The differences in the quality of the two brothers’ education is at the heart of why Williams is running for the District 9 school board position.
“His quality of education was drastically different than mine,” said Williams. “Those high school years are formative. My little brother did not get the same opportunity as I did and that disparity still remains, which is one of the top issues we hear parents talk about.”
The school board, he said, is an opportunity for the community to have a voice in how funds and resources are allocated to help eliminate those disparities.
Williams is no stranger to politics, the campaign trail, or handling big budgets. In 2022, Williams ran against Willie Preston in the Democratic primary for the Illinois State Senate District 16 seat nomination and lost with 45% of the vote.
As the chief of staff and general counsel to Cook County Commissioner Bill Lowry, Williams not only has experience drafting and helping to pass legislation but also consults on the county budget, skills he says are needed as the school board tackles CPS’ deficit projection of $505 million.

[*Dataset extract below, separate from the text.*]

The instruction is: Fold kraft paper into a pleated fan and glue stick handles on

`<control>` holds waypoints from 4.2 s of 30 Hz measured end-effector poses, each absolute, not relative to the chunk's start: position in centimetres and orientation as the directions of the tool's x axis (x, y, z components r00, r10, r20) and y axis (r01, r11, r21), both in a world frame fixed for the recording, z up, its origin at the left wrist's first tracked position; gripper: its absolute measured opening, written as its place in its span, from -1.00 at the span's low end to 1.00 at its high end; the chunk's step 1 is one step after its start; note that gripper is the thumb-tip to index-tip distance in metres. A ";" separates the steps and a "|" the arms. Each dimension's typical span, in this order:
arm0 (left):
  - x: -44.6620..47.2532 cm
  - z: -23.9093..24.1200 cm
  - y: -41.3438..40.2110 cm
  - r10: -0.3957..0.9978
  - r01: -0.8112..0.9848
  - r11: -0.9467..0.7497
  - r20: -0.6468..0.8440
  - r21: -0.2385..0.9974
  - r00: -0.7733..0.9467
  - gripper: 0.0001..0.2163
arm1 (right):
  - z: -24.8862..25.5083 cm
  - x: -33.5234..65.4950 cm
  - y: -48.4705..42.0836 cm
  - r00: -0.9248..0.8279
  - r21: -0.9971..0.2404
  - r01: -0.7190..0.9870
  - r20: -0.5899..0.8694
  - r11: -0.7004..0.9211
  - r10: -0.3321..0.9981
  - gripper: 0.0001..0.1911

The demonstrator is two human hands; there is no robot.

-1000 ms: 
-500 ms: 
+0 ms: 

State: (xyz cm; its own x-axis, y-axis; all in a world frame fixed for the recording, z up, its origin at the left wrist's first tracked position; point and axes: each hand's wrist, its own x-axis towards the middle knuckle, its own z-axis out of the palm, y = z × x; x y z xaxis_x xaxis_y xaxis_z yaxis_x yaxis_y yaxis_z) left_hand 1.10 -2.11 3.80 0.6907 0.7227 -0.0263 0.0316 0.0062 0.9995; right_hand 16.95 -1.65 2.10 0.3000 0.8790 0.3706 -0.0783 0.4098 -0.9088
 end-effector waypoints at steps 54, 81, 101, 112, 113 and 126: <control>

Williams says the decisions he makes on issues such as school resource officers and school choice will be based on input from constituents and facts and data, not personal opinion.
“I want people to know that if I cast a vote for anything I thought through it, I spoke to my constituents, and I made the decision that I thought was the best decision to make based on that input,” he said.
Read Williams’ full questionnaire responses.
Correction: A previous version of this story had the incorrect spelling and age of Lanetta Thomas’s daughter, Makayla, who is 16, not 10.
This story was published in partnership with Block Club Chicago.